The performance test only depends on the libsophon runtime environment, so after packaging models, compiled in the toolchain compilation environment, and model-zoo, the performance test can be carried out in the SOC environment by tpu_perf. However, the complete model-zoo as well as compiled output contents may not be fully copied to the SOC since the storage on the SOC device is limited. Here is a method to run tests on SOC devices through linux nfs remote file system mounts.
First, install the nfs service on the toolchain environment server “host system”:
$ sudo apt install nfs-kernel-server
Add the following content to /etc/exports (configure the shared directory):
/the/absolute/path/of/model-zoo *(rw,sync,no_subtree_check,no_root_squash)
Where * means that everyone can access the shared directory. Moreover, it
can be configured to be accessible by a specific network segment or IP, such as:
/the/absolute/path/of/model-zoo 192.168.43.0/24(rw,sync,no_subtree_check,no_root_squash)

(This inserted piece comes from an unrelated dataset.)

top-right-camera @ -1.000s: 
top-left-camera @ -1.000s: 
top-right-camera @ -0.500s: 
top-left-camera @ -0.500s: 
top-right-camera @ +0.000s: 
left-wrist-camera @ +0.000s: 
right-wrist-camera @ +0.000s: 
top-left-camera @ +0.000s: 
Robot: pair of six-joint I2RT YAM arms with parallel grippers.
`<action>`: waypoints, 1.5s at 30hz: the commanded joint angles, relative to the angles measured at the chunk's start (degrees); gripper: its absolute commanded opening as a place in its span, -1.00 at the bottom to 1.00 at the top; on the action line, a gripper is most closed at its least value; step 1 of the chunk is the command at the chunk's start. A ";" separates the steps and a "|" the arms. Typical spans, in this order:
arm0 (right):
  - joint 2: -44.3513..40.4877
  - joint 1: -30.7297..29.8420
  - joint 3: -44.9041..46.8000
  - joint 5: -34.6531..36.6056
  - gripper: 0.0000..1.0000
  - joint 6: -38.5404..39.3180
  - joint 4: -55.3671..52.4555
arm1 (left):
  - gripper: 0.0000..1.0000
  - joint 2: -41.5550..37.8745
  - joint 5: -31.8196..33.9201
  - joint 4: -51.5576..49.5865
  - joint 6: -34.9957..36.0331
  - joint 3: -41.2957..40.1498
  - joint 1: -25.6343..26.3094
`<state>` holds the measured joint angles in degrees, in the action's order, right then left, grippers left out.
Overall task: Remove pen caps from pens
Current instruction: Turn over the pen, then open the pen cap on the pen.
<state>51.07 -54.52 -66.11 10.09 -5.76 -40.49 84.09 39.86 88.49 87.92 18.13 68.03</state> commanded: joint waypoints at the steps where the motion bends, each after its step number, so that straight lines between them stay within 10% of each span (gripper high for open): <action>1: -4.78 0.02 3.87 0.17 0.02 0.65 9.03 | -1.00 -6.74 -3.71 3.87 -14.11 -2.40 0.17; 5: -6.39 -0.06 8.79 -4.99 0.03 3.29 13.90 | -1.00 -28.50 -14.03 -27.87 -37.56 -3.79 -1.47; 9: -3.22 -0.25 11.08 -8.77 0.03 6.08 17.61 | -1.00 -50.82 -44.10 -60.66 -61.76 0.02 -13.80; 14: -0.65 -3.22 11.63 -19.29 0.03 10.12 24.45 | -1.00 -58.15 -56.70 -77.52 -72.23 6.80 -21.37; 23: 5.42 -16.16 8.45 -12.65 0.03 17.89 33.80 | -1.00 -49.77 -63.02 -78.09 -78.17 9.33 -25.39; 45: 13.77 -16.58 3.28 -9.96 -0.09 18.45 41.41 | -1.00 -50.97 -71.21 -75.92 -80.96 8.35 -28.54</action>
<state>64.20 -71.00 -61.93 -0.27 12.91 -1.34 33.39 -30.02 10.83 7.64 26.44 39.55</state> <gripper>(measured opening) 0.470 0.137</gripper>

Then execute the following command to make the configuration take effect:
$ sudo exportfs -a
$ sudo systemctl restart nfs-kernel-server
In addition, you need to add read permissions to the images in the dataset directory:
chmod -R +r path/to/model-zoo/dataset
Install the client on the SOC device and mount the shared directory:
$ mkdir model-zoo
$ sudo apt-get install -y nfs-common
$ sudo mount -t nfs :/path/to/model-zoo ./model-zoo
In this way, the test directory is accessible in the SOC environment. The rest of the SOC test operation is basically the same as that of PCIE. Please refer to the following content for operation. The difference in command execution position and operating environment has been explained in the execution place.
Run the test
Running the test needs to be done in an environment outside Docker (it is assumed that you have installed and configured the 1684X device and driver), so you can exit the Docker environment:
$ exit
Run the following commands under the PCIE board to test the performance of the generated bmodel.
$ pip3 install ./tpu_perf-*-py3-none-manylinux2014_x86_64.whl
$ cd model-zoo
$ python3 -m tpu_perf.run --mlir -l full_cases.txt
Note: If multiple SOPHGO accelerator cards are installed on the host, you can
specify the running device of tpu_perf by adding --devices id when using
tpu_perf. Such as:
$ python3 -m tpu_perf.run --devices 2 --mlir -l full_cases.txt
The SOC device uses the following steps to test the performance of the generated bmodel.
Download the latest tpu-perf, tpu_perf-x.x.x-py3-none-manylinux2014_aarch64.whl, from https://github.com/sophgo/tpu-perf/releases to the SOC device and execute the following operations:
$ pip3 install ./tpu_perf-x.x.x-py3-none-manylinux2014_aarch64.whl
$ cd model-zoo
$ python3 -m tpu_perf.run --mlir -l full_cases.txt
After that, performance data is available in output/stats.csv, in which the running time, computing resource utilization, and bandwidth utilization of the relevant models are recorded.